»»

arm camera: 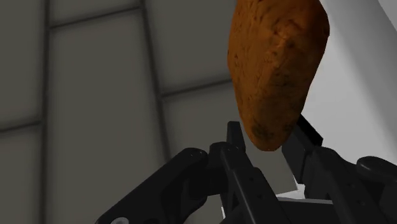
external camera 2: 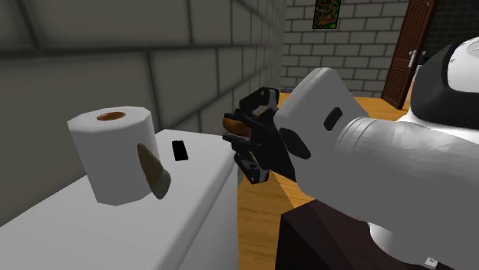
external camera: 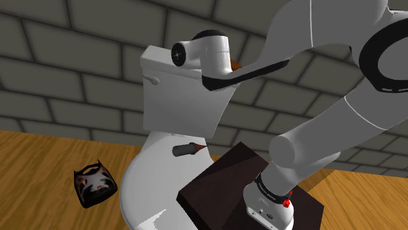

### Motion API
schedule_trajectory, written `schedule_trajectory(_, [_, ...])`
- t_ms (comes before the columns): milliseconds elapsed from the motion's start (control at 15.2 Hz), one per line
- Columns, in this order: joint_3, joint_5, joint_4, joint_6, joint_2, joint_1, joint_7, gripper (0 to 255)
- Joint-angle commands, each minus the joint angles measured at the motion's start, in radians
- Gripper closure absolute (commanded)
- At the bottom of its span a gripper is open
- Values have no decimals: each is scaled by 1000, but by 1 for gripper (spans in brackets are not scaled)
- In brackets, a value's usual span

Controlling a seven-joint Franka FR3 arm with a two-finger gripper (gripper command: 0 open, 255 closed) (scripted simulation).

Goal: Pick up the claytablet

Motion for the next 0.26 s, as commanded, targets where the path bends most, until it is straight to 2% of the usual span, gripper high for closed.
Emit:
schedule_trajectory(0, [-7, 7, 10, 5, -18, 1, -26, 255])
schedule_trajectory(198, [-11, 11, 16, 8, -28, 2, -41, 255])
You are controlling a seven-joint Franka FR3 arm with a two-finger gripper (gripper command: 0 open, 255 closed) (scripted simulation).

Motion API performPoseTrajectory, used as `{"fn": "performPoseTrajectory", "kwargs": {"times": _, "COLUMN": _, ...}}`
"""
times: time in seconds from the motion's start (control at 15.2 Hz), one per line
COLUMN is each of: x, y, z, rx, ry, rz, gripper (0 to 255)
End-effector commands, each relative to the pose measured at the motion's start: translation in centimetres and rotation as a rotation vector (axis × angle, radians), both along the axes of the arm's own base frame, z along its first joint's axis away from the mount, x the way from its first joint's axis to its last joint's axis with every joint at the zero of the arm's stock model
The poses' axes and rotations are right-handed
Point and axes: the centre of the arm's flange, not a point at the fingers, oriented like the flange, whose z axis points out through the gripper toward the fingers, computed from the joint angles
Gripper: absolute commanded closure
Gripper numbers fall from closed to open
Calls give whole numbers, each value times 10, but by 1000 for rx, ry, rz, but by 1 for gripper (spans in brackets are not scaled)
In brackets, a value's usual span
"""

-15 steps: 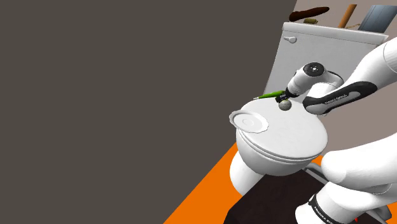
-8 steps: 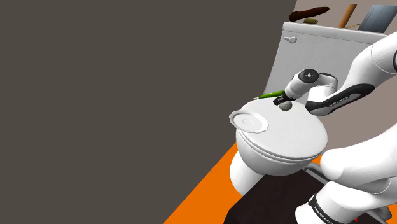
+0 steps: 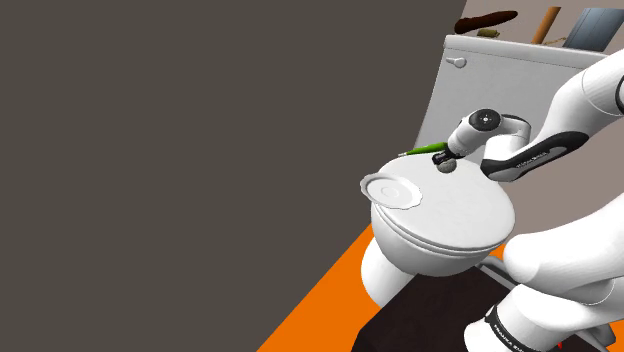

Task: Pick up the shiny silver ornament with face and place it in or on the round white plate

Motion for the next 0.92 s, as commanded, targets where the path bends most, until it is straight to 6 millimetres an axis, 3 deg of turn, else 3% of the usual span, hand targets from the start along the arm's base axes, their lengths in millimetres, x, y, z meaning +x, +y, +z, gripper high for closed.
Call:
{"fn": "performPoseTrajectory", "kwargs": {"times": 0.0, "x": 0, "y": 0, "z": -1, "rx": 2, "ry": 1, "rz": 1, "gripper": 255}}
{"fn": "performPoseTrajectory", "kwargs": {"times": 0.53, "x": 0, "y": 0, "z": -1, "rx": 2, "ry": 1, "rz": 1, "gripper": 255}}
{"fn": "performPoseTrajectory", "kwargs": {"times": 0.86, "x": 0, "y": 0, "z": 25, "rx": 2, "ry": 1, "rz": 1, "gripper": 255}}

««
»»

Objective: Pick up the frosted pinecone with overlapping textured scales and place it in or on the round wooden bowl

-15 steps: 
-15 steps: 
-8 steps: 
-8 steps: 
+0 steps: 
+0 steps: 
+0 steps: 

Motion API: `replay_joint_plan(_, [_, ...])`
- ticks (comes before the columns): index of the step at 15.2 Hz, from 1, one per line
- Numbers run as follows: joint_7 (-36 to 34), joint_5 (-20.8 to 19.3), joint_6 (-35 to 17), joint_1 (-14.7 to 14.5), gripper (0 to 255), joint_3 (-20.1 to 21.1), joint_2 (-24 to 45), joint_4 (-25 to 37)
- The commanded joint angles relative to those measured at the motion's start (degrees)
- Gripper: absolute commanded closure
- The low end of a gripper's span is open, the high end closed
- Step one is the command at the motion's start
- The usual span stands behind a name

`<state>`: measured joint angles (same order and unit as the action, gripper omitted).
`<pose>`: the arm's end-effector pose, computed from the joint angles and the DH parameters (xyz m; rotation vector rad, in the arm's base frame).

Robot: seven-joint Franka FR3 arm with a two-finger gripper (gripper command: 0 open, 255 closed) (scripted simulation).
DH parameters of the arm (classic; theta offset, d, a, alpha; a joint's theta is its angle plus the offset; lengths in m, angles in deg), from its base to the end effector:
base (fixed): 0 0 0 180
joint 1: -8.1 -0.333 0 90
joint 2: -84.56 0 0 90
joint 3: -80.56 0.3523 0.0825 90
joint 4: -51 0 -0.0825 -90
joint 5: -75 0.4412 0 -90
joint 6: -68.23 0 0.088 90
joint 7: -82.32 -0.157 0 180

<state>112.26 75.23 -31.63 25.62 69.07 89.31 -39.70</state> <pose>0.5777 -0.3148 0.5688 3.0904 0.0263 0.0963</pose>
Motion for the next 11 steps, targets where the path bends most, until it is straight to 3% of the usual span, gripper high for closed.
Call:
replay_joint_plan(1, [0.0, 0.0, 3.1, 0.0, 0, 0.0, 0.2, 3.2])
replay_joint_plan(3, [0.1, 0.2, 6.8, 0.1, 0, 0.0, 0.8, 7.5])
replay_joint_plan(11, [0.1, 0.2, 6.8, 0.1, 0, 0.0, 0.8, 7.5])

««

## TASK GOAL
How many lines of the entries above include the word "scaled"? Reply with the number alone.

## EXERCISE OUTPUT
2